TASK TO CARRY OUT: Among the lines below, keep only those from the one containing "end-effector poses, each" through the one containing "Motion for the", and reproduce them exactly.
* * * * *
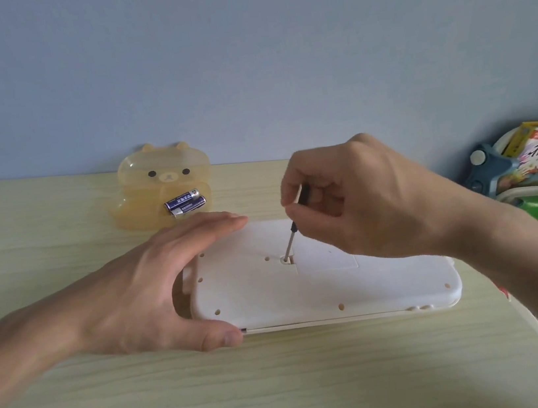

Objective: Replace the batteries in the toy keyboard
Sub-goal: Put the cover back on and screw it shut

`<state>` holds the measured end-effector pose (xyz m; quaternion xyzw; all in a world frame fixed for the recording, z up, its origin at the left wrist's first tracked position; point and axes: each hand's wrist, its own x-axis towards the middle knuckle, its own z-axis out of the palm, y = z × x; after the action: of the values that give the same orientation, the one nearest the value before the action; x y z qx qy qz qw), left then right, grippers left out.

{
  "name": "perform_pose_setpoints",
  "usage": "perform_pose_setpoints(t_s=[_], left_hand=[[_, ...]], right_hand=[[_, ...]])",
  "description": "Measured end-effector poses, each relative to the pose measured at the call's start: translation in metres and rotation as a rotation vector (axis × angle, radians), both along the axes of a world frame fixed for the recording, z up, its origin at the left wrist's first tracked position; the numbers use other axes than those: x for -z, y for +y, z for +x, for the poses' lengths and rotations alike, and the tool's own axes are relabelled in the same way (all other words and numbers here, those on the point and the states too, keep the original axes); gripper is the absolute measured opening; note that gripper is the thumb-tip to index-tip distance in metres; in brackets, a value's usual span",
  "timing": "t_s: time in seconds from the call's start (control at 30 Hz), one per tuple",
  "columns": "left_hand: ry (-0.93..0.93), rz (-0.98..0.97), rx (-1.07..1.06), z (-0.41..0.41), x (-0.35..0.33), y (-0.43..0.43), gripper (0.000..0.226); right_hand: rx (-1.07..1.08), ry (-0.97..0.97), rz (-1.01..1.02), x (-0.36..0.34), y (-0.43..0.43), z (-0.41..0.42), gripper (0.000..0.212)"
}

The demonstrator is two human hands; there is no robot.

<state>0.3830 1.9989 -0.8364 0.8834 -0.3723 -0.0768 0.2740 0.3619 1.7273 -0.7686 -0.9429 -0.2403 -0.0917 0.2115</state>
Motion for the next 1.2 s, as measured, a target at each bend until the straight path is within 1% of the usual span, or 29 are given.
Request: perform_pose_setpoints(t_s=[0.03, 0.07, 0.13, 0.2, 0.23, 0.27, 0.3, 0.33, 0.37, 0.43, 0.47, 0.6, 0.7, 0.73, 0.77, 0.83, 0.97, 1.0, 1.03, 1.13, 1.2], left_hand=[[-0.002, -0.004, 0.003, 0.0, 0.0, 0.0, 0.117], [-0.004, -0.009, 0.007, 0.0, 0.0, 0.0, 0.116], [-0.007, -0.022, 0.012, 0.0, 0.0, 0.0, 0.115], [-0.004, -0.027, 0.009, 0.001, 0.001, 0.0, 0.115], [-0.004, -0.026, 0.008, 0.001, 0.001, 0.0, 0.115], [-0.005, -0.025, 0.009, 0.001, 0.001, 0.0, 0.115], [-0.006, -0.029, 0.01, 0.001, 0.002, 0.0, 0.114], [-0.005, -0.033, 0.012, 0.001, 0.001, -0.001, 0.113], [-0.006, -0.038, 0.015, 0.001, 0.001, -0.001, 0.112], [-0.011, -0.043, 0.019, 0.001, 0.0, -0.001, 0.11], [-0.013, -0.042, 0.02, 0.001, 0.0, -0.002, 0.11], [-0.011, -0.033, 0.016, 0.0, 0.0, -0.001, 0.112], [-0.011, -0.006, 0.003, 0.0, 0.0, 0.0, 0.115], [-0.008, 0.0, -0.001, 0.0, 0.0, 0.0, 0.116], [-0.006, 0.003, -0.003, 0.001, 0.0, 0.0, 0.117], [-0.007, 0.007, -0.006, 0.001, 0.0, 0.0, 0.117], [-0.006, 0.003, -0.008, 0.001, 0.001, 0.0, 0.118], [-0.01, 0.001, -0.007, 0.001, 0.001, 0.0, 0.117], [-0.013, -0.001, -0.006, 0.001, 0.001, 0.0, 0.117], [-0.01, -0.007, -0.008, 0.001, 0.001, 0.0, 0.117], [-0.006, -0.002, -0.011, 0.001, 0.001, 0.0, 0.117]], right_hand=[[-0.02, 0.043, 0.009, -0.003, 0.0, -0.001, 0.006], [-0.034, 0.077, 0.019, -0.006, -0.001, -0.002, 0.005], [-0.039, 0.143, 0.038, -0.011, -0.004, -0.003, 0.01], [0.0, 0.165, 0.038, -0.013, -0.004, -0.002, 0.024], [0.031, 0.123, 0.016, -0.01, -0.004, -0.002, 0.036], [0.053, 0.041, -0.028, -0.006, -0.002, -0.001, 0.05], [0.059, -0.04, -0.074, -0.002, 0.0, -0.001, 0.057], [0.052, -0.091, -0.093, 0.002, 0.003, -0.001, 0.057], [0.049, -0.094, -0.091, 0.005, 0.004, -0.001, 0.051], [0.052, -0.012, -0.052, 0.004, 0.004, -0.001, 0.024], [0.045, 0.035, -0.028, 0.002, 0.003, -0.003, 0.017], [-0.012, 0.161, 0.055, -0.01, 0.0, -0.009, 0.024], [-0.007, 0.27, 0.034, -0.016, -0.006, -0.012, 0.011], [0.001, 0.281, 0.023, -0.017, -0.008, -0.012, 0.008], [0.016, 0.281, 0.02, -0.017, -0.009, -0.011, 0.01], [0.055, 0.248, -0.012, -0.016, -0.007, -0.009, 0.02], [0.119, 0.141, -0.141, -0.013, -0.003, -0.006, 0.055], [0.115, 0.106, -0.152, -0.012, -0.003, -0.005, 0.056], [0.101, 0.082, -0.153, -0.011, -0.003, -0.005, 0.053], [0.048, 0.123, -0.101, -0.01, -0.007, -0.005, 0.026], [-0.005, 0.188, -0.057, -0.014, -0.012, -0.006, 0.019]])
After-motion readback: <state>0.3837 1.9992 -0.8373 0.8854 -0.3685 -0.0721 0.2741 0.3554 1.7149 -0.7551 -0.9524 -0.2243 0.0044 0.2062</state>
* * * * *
RESULT FOR THIS EXERCISE:
  "description": "Measured end-effector poses, each relative to the pose measured at the call's start: translation in metres and rotation as a rotation vector (axis × angle, radians), both along the axes of a world frame fixed for the recording, z up, its origin at the left wrist's first tracked position; the numbers use other axes than those: x for -z, y for +y, z for +x, for the poses' lengths and rotations alike, and the tool's own axes are relabelled in the same way (all other words and numbers here, those on the point and the states too, keep the original axes); gripper is the absolute measured opening; note that gripper is the thumb-tip to index-tip distance in metres; in brackets, a value's usual span",
  "timing": "t_s: time in seconds from the call's start (control at 30 Hz), one per tuple",
  "columns": "left_hand: ry (-0.93..0.93), rz (-0.98..0.97), rx (-1.07..1.06), z (-0.41..0.41), x (-0.35..0.33), y (-0.43..0.43), gripper (0.000..0.226); right_hand: rx (-1.07..1.08), ry (-0.97..0.97), rz (-1.01..1.02), x (-0.36..0.34), y (-0.43..0.43), z (-0.41..0.42), gripper (0.000..0.212)"
}

The demonstrator is two human hands; there is no robot.

<state>0.3830 1.9989 -0.8364 0.8834 -0.3723 -0.0768 0.2740 0.3619 1.7273 -0.7686 -0.9429 -0.2403 -0.0917 0.2115</state>
Motion for the next 1.2 s, as measured, a target at each bend until the straight path is within 1% of the usual span, or 29 are given.

Nothing else belongs in the answer.